The term "flyway" has long been used to designate the migration routes of birds. For management purposes, four waterfowl flyways—Pacific, Central, Mississippi, and Atlantic—were established in the United States in 1948. To varying degrees the waterfowl populations using each of these flyways differ in abundance, species composition, migration pathways, and breeding ground origin. There are differences, also, in levels of shooting pressure and harvest.
For the most part flyway boundaries follow State lines. However, the boundary between the Pacific and the Central flyway general follows the Continental Divide.
There are some problems in matching waterfowl migration corridors with flyway boundaries because some species nest and winter in areas that do not occur along a north-south axis. These species cross flyway boundaries during migration. On balance, the present arrangement is useful in that it permits reasonable management of waterfowl. At some future time, it is possible that further rearrangement of boundaries may permit better management of the waterfowl resource.

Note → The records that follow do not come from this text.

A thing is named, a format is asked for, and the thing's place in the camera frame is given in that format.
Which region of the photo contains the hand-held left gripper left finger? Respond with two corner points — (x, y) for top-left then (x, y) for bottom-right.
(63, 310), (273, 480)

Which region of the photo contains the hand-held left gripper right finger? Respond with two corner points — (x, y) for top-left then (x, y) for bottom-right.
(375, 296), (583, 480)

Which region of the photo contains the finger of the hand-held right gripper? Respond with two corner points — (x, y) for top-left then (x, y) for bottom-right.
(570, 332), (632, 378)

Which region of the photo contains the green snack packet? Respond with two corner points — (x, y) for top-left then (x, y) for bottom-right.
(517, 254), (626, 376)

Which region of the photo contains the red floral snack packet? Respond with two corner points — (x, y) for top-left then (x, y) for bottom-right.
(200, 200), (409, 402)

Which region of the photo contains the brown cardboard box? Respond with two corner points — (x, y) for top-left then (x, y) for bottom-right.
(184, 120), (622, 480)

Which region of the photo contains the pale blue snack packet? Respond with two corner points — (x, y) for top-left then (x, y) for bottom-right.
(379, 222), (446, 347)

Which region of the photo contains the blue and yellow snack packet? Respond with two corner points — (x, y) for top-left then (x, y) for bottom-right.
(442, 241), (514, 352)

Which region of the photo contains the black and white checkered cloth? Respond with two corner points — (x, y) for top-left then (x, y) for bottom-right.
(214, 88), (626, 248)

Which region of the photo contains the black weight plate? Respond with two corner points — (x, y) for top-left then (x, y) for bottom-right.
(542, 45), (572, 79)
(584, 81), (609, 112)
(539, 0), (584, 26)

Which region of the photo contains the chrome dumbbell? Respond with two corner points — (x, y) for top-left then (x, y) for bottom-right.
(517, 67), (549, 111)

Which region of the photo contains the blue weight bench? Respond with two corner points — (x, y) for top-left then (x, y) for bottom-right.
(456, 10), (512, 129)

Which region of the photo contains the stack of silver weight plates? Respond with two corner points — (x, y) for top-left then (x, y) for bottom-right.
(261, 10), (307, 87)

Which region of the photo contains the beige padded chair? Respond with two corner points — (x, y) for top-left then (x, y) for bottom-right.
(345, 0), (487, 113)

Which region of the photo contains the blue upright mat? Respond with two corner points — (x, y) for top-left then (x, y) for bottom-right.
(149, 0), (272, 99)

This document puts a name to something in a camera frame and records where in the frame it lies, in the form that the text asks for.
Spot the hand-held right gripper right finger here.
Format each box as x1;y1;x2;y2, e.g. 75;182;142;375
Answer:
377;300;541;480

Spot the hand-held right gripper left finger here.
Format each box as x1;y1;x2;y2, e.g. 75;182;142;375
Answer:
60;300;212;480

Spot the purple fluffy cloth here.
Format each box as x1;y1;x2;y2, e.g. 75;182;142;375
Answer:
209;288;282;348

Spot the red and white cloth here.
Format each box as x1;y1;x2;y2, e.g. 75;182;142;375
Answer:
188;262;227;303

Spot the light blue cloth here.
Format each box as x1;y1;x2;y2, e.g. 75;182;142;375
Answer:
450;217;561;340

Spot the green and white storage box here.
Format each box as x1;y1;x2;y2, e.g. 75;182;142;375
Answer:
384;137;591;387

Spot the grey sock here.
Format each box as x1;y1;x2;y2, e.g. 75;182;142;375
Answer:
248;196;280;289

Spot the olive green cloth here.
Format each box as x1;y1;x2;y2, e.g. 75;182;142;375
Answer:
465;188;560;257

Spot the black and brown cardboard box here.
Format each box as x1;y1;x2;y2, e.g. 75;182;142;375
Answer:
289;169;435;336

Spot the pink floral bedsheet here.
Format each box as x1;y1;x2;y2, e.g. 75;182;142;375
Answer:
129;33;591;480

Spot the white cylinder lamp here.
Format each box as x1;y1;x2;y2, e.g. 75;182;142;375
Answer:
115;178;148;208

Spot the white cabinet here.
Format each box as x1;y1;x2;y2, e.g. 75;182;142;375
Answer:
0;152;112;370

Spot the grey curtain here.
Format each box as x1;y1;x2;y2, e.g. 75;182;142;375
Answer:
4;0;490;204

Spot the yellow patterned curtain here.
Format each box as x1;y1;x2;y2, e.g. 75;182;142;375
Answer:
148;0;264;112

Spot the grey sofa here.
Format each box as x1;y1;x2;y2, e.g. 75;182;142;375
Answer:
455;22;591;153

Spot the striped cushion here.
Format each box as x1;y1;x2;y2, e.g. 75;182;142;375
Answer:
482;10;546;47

In 1952, Flyway Councils were formed in each of the four flyways. The Council in each flyway is made up of representatives from the wildlife agencies of the States in that flyway—one representative from each State. The Councils study flyway problems, develop waterfowl management recommendations, and generally work closely with the U.S. Fish and Wildlife Service in implementing waterfowl management and research programs.